What to do
Compute the number of lines in the following data that include the word "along", and output that number alone.

Materials provided
***
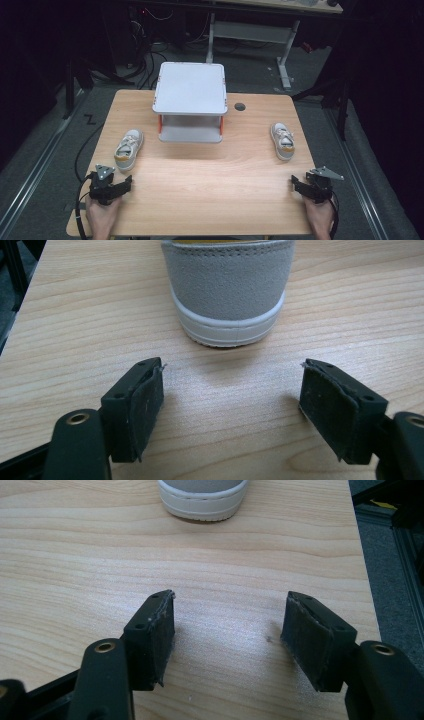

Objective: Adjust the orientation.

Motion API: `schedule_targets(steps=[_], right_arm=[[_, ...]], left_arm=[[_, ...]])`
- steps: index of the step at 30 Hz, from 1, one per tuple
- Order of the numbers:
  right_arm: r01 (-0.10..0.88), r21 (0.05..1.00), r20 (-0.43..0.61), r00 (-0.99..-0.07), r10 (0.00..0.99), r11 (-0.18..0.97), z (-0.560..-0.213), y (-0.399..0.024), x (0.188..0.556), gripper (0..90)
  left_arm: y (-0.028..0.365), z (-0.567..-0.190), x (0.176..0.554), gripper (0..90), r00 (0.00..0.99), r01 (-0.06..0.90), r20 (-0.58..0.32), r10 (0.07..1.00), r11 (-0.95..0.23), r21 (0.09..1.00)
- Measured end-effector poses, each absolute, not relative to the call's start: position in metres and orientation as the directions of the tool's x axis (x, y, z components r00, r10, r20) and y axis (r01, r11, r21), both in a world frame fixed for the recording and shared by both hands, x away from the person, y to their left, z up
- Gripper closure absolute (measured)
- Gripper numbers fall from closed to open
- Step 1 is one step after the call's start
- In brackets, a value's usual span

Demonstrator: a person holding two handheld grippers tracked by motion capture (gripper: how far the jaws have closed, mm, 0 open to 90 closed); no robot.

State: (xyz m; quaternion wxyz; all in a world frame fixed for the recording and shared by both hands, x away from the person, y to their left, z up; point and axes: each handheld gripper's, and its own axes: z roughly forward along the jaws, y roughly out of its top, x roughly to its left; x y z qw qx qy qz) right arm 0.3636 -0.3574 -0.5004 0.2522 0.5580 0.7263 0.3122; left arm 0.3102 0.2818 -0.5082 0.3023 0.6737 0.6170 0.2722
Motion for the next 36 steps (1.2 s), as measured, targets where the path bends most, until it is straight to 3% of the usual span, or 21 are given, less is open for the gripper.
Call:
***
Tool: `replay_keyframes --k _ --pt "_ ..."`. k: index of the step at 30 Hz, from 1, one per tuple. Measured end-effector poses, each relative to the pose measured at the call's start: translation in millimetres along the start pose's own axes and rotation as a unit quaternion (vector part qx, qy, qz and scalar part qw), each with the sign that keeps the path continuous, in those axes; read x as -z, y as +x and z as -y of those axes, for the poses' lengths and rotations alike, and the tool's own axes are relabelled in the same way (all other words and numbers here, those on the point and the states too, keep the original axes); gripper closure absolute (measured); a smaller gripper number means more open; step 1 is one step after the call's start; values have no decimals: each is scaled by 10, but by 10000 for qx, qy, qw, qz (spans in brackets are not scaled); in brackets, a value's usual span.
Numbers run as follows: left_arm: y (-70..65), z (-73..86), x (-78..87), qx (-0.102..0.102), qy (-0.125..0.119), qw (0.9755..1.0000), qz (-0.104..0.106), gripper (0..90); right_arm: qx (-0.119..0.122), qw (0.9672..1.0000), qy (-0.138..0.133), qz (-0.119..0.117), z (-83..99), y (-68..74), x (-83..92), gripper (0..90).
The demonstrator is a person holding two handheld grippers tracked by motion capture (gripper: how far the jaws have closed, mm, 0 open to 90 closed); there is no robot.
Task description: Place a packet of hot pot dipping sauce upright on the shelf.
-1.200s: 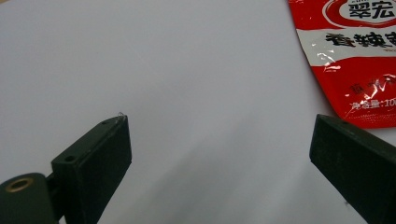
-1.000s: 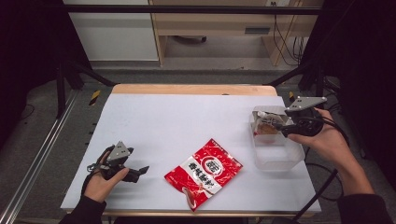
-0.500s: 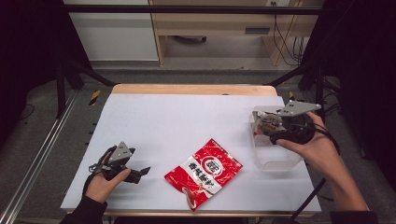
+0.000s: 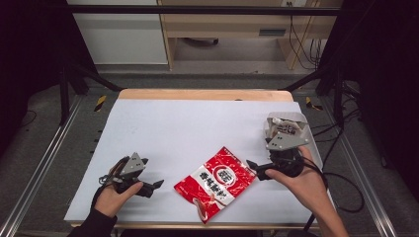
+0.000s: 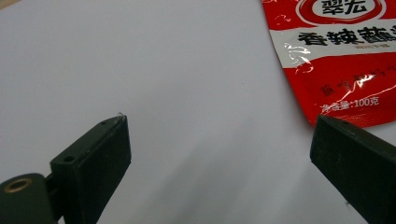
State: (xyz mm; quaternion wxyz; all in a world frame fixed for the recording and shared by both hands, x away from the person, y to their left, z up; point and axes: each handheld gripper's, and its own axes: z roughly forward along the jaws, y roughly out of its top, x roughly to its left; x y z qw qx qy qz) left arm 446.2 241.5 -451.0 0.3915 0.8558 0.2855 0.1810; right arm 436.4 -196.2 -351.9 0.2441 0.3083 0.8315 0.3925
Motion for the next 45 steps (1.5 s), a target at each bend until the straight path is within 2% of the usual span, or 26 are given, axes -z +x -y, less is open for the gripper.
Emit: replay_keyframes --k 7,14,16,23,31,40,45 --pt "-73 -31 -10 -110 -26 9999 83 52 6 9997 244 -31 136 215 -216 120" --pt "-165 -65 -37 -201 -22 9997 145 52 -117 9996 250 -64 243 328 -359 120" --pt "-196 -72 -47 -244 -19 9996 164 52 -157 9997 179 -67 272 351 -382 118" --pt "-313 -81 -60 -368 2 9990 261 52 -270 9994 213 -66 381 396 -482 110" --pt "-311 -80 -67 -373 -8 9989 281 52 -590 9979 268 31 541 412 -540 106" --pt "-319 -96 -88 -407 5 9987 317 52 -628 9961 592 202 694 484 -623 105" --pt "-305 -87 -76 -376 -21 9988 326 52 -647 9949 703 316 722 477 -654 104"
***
Written solution
3